*** Record set ***

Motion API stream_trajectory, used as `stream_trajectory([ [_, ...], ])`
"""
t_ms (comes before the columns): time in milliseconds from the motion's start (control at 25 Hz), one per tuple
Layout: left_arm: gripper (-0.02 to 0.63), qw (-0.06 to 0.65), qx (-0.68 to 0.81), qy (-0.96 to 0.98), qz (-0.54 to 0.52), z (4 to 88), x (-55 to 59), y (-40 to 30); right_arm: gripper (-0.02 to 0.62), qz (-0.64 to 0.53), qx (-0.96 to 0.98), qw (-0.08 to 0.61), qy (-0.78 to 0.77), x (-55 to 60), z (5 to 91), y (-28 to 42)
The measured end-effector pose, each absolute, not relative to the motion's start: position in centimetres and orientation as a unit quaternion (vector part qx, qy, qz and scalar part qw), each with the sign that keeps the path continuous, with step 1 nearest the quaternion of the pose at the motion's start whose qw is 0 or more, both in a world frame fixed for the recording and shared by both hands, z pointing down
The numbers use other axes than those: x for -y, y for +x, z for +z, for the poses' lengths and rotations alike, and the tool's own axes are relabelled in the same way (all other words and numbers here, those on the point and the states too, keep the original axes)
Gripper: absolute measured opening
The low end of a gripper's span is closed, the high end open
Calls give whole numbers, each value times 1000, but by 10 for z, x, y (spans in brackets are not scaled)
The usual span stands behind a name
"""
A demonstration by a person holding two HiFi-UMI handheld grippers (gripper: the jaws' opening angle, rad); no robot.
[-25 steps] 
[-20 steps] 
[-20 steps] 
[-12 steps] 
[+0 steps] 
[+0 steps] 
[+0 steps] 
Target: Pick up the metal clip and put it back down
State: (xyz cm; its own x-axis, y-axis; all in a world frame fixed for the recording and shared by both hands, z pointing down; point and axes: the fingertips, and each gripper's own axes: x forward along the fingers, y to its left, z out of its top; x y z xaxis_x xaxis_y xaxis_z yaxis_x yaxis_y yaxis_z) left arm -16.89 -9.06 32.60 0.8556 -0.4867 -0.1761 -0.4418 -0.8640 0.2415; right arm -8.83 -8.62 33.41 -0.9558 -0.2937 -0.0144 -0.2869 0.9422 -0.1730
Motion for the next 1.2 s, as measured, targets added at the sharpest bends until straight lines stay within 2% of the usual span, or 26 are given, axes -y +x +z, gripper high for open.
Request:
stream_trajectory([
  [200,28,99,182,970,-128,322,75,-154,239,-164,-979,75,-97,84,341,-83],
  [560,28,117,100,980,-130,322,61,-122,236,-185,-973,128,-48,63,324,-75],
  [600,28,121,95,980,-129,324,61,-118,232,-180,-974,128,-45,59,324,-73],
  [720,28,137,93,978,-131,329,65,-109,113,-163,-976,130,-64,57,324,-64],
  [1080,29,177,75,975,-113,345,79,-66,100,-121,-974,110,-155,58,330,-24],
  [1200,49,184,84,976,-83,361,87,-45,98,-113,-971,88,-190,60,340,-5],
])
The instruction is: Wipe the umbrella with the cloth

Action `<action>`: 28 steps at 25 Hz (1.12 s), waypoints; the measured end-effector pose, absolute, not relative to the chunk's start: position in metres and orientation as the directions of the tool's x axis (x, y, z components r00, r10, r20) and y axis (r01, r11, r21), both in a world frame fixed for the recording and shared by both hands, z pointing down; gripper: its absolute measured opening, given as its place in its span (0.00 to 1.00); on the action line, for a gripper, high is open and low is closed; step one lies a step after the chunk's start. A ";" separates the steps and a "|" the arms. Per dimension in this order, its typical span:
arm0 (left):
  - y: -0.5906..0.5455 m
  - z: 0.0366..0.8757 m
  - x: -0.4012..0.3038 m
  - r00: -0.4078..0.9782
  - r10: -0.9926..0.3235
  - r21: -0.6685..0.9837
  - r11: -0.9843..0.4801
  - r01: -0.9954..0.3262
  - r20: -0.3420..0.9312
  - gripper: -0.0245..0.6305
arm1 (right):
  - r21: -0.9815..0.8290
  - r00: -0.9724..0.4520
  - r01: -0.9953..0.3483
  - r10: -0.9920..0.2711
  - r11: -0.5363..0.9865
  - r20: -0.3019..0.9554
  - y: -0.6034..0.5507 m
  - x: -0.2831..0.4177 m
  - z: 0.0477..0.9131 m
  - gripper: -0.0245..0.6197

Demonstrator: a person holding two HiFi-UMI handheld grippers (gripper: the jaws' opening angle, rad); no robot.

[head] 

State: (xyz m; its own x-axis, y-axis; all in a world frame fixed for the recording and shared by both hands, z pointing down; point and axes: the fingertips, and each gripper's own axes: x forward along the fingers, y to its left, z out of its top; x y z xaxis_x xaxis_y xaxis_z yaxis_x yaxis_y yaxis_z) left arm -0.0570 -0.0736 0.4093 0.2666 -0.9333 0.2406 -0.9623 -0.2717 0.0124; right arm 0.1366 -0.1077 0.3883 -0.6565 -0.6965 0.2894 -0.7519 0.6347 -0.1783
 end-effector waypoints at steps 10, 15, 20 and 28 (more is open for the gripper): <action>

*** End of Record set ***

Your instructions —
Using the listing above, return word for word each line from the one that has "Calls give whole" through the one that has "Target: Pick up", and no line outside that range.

Solution to this task —
Calls give whole numbers, each value times 1000, but by 10 for z, x, y (spans in brackets are not scaled)
The usual span stands behind a name
"""
A demonstration by a person holding two HiFi-UMI handheld grippers (gripper: the jaws' opening angle, rad); no robot.
[-25 steps] 
[-20 steps] 
[-20 steps] 
[-12 steps] 
[+0 steps] 
[+0 steps] 
[+0 steps] 
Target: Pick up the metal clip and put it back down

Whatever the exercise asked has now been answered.